ComfyUI Performance Crisis: How to Fix the 2-Minute Lag That's Killing Your Workflow
You've been there. You load up ComfyUI, ready to generate some stunning images with Z-Image Turbo or your favorite model. The first few prompts blaze through in 9-12 seconds. Then, without warning, everything grinds to a halt. Your next prompt takes 2 minutes. Or 3 minutes. Or worse—it freezes completely.

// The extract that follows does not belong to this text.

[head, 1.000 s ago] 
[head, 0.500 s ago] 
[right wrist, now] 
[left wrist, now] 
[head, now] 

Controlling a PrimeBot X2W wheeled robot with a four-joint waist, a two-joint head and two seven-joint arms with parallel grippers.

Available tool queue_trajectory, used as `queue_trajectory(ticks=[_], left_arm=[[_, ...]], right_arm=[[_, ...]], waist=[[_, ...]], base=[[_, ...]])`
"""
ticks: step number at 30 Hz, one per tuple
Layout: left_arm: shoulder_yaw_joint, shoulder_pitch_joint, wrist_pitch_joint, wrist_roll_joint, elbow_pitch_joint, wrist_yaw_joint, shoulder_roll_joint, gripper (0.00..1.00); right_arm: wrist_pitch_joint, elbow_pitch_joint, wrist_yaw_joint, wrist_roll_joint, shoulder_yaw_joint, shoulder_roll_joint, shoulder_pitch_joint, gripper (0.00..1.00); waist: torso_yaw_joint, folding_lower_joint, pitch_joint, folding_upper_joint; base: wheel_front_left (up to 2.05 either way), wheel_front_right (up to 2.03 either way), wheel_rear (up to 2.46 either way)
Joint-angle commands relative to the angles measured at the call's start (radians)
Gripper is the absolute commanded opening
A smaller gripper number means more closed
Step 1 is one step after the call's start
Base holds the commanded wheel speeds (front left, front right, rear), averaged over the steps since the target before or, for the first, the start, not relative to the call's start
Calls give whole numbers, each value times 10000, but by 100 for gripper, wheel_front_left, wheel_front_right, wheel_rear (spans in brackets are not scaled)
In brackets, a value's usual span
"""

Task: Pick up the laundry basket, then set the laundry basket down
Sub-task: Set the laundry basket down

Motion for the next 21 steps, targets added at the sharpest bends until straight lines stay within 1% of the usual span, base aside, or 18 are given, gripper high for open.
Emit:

This isn't just frustrating. It's killing your creative workflow. And here's the worst part: you're not alone.
The Reddit Reality Check
A recent thread on r/ROCm exposed this exact problem. A user with an AMD RX 7900 XTX reported that ComfyUI's Z-Image Turbo workflow generated images in around 9 seconds with the default prompt. But the moment they changed even a single word in their prompt, generation times ballooned to 2 minutes. The only fix? Restarting ComfyUI entirely, which temporarily restored the 9-second speed—until the next prompt change.
This isn't isolated to AMD GPUs. NVIDIA users, Apple Silicon owners, and Windows/Linux users across the board are hitting similar walls. The issue cuts to the heart of how ComfyUI manages memory, and understanding it is the first step to fixing it.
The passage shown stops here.